**BRIEF:** In total, how many lines of the data contain the word "frame"? Only that number is wanted.

**DATA TO USE:**
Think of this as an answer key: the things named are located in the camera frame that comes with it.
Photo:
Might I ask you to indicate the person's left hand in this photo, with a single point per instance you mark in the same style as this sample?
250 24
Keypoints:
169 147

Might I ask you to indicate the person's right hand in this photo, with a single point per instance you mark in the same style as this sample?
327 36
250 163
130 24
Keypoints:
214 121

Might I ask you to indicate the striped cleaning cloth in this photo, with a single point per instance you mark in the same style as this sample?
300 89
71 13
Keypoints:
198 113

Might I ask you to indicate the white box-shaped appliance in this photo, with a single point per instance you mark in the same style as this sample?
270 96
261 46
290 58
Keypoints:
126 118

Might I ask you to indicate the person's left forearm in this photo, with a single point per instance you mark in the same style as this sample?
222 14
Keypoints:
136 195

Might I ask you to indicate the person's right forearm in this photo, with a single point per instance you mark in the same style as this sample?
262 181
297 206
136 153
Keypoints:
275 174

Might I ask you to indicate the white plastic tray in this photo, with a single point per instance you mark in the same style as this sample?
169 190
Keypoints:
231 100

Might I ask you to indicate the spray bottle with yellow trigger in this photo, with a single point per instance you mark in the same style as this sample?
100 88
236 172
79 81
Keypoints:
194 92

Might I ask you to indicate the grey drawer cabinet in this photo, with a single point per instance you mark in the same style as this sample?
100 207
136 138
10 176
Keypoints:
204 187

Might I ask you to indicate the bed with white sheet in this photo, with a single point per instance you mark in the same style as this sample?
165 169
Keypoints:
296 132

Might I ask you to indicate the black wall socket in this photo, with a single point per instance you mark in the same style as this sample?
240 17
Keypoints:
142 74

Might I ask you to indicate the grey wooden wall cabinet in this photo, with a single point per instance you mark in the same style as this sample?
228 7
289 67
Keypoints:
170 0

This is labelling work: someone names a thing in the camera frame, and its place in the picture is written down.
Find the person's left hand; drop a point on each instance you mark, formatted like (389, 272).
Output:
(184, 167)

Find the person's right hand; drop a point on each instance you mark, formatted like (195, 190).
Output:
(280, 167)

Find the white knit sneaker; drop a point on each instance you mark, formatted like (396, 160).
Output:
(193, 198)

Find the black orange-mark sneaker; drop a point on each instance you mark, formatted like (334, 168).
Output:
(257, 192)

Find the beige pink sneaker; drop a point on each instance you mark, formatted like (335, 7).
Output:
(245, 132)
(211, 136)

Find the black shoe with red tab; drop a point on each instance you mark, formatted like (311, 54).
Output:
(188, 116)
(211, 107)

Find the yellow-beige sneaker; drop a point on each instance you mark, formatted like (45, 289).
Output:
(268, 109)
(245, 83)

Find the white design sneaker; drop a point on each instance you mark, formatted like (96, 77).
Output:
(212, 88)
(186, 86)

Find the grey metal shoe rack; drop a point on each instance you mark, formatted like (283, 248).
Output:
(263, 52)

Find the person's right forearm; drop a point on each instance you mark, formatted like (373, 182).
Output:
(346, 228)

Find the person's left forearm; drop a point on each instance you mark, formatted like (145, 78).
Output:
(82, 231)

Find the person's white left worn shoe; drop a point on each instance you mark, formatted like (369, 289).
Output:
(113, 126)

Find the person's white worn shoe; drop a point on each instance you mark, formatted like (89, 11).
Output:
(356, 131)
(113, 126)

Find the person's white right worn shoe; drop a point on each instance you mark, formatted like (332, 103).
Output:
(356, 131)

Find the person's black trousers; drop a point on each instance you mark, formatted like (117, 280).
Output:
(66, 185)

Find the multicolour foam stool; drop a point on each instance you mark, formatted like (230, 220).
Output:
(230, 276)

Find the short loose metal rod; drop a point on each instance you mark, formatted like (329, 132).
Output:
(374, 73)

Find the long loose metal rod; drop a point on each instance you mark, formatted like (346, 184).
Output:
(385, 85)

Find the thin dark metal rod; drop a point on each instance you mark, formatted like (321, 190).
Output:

**ANSWER TO THIS TASK:** 2